> _What you need to do_
Please report every line in the entries that contains the string "several".

--- Dataset entries ---

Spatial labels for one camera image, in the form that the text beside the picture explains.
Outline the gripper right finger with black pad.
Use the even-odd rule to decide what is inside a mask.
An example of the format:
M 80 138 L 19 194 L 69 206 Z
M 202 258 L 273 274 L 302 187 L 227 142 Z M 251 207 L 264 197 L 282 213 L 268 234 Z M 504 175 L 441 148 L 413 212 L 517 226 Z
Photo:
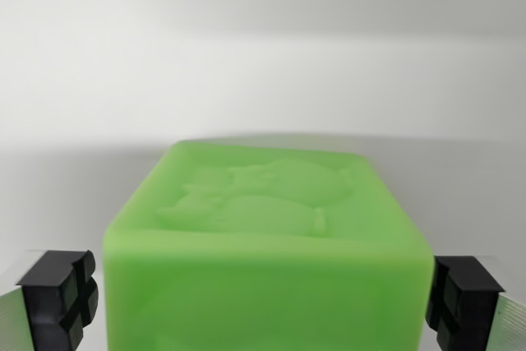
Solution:
M 426 322 L 442 350 L 524 350 L 525 303 L 475 256 L 436 256 Z

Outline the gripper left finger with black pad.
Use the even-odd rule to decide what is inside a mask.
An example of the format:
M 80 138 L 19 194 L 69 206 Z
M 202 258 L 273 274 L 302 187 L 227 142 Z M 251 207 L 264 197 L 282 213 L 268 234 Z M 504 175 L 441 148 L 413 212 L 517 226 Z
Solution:
M 99 303 L 92 251 L 29 250 L 1 273 L 1 349 L 76 350 Z

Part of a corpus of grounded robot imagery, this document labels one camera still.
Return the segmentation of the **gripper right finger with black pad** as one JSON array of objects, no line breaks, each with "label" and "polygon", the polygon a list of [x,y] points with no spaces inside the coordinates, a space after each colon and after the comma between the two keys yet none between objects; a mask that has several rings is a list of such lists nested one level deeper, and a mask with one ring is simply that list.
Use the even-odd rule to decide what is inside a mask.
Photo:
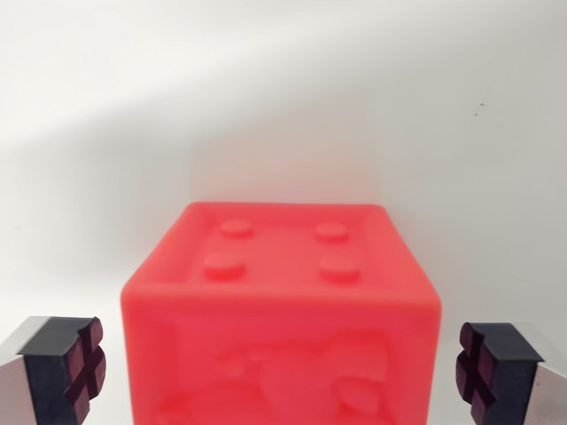
[{"label": "gripper right finger with black pad", "polygon": [[476,424],[564,424],[566,349],[528,323],[465,322],[455,382]]}]

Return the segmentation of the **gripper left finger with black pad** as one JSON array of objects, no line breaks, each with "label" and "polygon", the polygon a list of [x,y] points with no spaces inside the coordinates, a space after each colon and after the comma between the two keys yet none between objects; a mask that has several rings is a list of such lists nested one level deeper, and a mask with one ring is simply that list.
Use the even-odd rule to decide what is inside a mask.
[{"label": "gripper left finger with black pad", "polygon": [[30,316],[1,343],[3,424],[82,424],[106,374],[98,317]]}]

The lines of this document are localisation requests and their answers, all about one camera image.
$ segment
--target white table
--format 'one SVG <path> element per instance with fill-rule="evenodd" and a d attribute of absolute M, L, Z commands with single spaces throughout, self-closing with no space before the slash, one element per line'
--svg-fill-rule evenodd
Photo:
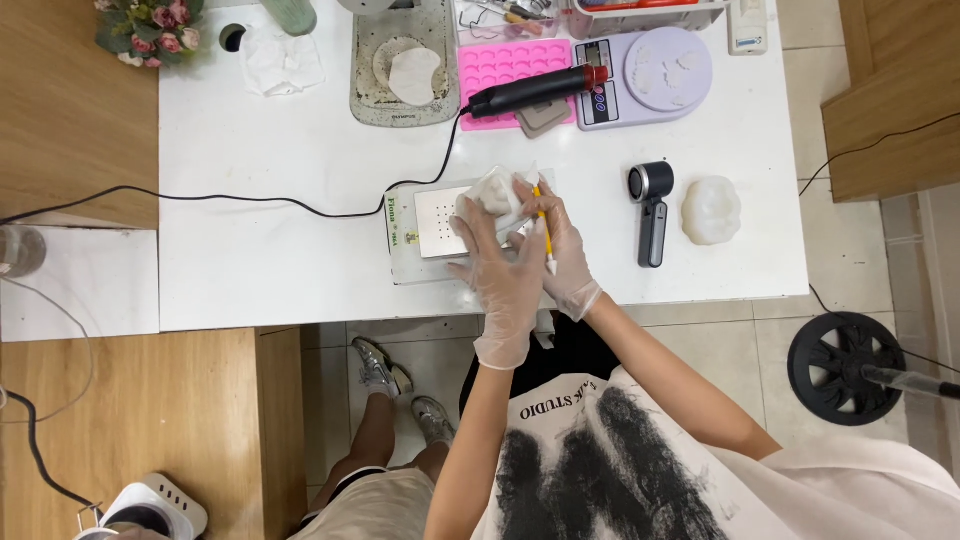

---

> _The completed task_
Return the segmentation of the **gripper right finger with black pad** as one JSON array of objects, no line breaks, each with "label" and "polygon", the polygon a list of [x,y] points with no spaces inside the coordinates, a space after each colon and after the comma between the two keys yet none between objects; a mask that has several rings is a list of such lists nested one level deeper, and a mask with one ring is simply that list.
Return the segmentation of the **gripper left finger with black pad** as one JSON array of objects, no line breaks, each with "label" and "polygon", the polygon a list of [x,y] points with no spaces inside the coordinates, a space after each colon and after the comma between the two keys yet none between objects; a mask that has several rings is a list of such lists nested one level deeper, and a mask with one ring is simply that list.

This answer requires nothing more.